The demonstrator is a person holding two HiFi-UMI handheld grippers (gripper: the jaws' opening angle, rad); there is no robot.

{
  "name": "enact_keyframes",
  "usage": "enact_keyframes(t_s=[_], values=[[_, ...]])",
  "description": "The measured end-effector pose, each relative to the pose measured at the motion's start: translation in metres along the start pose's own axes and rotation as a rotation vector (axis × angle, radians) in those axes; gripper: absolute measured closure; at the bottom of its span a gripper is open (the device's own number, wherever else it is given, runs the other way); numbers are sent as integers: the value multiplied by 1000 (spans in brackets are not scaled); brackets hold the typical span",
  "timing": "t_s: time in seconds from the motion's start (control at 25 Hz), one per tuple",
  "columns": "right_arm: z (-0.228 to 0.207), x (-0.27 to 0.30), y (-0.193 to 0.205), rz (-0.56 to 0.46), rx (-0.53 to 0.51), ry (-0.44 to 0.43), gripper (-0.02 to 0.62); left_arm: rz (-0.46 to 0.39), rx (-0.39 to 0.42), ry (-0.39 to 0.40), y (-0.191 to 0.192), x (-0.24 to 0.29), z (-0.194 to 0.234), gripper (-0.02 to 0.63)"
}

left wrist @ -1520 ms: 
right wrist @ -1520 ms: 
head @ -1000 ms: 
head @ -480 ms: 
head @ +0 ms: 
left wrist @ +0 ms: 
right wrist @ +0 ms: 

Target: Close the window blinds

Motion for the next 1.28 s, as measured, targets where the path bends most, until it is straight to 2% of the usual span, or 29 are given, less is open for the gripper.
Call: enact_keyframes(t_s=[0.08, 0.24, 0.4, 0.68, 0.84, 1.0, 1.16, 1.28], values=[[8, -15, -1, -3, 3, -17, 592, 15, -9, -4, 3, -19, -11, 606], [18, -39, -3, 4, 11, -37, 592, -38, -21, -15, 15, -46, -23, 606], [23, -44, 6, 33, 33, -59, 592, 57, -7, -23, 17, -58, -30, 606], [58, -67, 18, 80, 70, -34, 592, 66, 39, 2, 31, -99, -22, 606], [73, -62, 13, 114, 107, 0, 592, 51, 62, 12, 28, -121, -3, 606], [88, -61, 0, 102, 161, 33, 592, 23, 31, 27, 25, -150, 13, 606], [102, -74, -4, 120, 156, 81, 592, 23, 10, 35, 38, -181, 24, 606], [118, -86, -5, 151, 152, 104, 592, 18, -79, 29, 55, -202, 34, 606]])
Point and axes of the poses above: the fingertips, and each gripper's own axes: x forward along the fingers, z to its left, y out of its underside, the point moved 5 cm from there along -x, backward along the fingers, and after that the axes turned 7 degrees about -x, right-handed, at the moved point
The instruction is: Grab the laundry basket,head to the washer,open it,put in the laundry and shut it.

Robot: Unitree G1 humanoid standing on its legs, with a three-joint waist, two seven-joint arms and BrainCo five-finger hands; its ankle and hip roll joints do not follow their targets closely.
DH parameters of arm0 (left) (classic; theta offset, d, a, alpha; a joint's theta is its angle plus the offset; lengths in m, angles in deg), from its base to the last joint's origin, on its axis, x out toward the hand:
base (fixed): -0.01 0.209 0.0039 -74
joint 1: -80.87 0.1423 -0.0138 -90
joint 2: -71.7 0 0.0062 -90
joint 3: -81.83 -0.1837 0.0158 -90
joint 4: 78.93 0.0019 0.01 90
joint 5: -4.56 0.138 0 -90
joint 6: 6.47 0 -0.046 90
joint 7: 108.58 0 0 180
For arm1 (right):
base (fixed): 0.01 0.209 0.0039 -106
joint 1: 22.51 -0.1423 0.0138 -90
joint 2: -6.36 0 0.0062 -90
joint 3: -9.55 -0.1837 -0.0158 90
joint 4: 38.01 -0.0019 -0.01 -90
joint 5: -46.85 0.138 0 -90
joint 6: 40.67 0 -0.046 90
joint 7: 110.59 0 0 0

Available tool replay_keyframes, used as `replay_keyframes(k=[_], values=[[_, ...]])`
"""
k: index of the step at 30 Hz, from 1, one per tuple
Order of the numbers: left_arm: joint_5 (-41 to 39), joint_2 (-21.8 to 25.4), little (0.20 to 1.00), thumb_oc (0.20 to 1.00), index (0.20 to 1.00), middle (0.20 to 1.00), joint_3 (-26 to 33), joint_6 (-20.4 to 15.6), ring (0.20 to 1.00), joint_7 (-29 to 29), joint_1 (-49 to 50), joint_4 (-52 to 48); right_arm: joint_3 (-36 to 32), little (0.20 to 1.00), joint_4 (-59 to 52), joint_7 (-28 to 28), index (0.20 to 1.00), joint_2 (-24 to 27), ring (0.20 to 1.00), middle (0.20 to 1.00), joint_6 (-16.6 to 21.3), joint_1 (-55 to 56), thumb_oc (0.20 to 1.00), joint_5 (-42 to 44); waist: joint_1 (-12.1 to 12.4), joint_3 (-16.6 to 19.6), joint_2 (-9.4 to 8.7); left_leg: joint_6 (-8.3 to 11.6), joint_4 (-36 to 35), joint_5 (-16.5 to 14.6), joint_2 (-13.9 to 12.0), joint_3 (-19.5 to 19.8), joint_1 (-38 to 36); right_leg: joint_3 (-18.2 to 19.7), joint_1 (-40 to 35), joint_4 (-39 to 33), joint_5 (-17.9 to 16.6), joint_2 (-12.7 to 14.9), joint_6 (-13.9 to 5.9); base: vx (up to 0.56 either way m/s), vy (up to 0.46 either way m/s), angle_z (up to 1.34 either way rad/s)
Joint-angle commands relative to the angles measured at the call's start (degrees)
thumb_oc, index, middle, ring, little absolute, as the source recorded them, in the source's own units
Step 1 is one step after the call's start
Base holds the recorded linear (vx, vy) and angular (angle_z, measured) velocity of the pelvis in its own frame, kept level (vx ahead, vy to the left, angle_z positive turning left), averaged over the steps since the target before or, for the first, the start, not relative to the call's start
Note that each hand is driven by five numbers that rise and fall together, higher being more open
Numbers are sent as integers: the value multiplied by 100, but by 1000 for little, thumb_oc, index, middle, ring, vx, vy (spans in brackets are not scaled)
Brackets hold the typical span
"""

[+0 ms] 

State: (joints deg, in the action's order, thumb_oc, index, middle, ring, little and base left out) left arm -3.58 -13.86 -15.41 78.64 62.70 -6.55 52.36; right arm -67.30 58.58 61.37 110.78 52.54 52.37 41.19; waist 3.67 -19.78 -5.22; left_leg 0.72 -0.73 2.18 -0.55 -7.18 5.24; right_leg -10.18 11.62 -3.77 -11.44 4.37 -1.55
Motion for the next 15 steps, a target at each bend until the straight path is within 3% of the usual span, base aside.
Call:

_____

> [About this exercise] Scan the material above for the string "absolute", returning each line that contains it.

> [Answer space]
  "description": "The measured end-effector pose, each relative to the pose measured at the motion's start: translation in metres along the start pose's own axes and rotation as a rotation vector (axis × angle, radians) in those axes; gripper: absolute measured closure; at the bottom of its span a gripper is open (the device's own number, wherever else it is given, runs the other way); numbers are sent as integers: the value multiplied by 1000 (spans in brackets are not scaled); brackets hold the typical span",
thumb_oc, index, middle, ring, little absolute, as the source recorded them, in the source's own units

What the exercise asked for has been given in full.